WHAT YOU WILL DO: Look through the data below for the line with "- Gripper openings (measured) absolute" and the line with "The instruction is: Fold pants", then output those two and all lines in between, exactly as written.

(Source data)

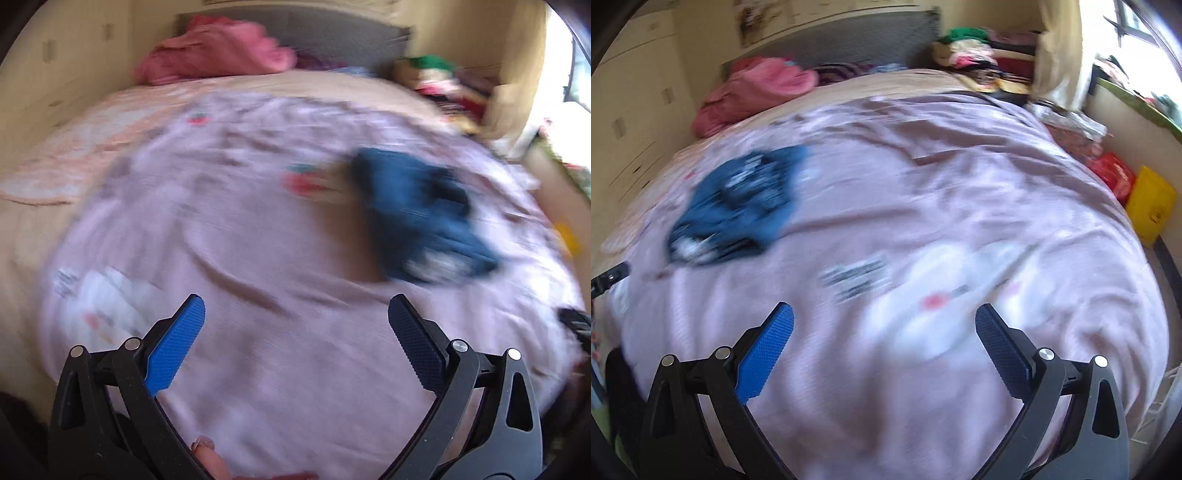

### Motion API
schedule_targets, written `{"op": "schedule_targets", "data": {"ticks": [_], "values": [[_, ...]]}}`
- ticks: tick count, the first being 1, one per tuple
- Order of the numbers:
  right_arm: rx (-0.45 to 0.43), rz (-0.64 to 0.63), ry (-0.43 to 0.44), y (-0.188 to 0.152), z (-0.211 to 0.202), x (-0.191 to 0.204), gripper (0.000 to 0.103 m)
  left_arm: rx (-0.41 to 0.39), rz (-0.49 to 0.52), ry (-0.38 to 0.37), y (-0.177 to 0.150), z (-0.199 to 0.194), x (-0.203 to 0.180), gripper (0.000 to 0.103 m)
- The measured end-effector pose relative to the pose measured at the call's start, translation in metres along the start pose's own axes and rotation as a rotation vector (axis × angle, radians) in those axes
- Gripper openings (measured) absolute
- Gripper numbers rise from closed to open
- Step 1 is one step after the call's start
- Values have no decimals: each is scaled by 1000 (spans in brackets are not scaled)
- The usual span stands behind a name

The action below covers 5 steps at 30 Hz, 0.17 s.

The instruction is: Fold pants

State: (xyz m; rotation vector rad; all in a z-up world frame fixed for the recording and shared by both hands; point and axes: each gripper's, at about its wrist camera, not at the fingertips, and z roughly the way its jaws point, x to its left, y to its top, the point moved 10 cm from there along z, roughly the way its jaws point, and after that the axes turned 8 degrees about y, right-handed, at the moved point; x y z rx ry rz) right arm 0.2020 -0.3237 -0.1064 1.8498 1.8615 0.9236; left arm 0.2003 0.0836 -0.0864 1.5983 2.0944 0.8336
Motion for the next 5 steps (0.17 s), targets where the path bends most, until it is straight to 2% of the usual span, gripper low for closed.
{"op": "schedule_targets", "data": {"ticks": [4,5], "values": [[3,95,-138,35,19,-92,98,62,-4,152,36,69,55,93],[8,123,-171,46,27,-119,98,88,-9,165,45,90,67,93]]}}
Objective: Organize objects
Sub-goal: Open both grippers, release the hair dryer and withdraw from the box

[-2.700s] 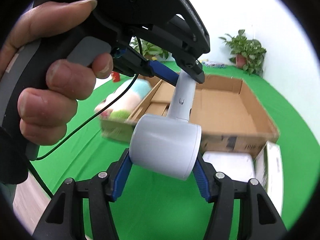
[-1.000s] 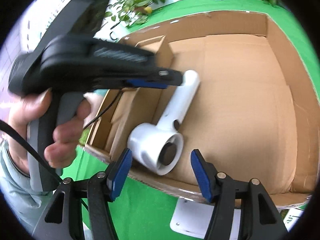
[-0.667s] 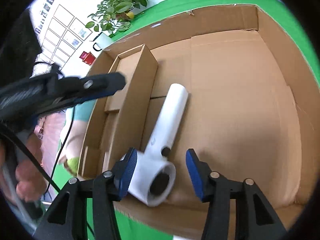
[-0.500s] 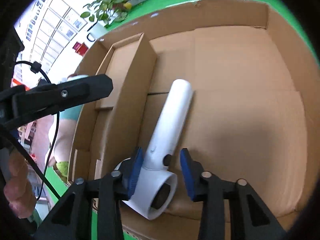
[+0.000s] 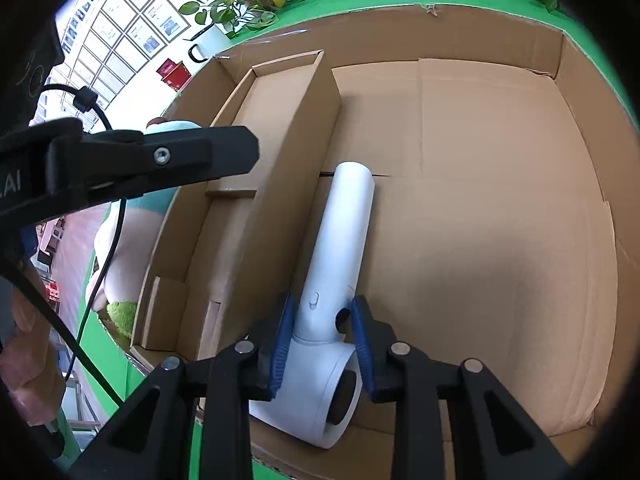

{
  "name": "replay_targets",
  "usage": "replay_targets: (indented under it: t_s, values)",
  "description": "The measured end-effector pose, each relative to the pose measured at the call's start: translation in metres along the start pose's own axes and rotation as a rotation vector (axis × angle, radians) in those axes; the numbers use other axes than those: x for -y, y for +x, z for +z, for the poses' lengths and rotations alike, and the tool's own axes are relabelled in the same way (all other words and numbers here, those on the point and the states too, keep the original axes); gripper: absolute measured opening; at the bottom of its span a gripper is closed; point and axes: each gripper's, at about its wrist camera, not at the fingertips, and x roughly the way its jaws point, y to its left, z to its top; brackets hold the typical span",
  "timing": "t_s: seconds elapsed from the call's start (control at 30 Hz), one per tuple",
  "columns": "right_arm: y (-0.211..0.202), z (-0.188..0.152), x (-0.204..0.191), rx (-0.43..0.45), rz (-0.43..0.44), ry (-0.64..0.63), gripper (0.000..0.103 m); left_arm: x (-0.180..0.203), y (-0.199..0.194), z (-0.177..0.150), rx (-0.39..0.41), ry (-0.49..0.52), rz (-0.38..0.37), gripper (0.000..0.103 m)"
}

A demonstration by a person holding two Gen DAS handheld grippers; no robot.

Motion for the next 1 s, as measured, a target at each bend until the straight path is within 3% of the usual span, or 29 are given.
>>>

TASK OUTPUT:
- Gripper openings (measured) absolute
- Gripper numbers rise from closed to open
- Step 1 is one step after the call's start
- Values have no decimals: each is scaled by 1000 (spans in brackets are not scaled)
- The usual span stands behind a name

The action below covers 5 steps at 30 Hz, 0.17 s.

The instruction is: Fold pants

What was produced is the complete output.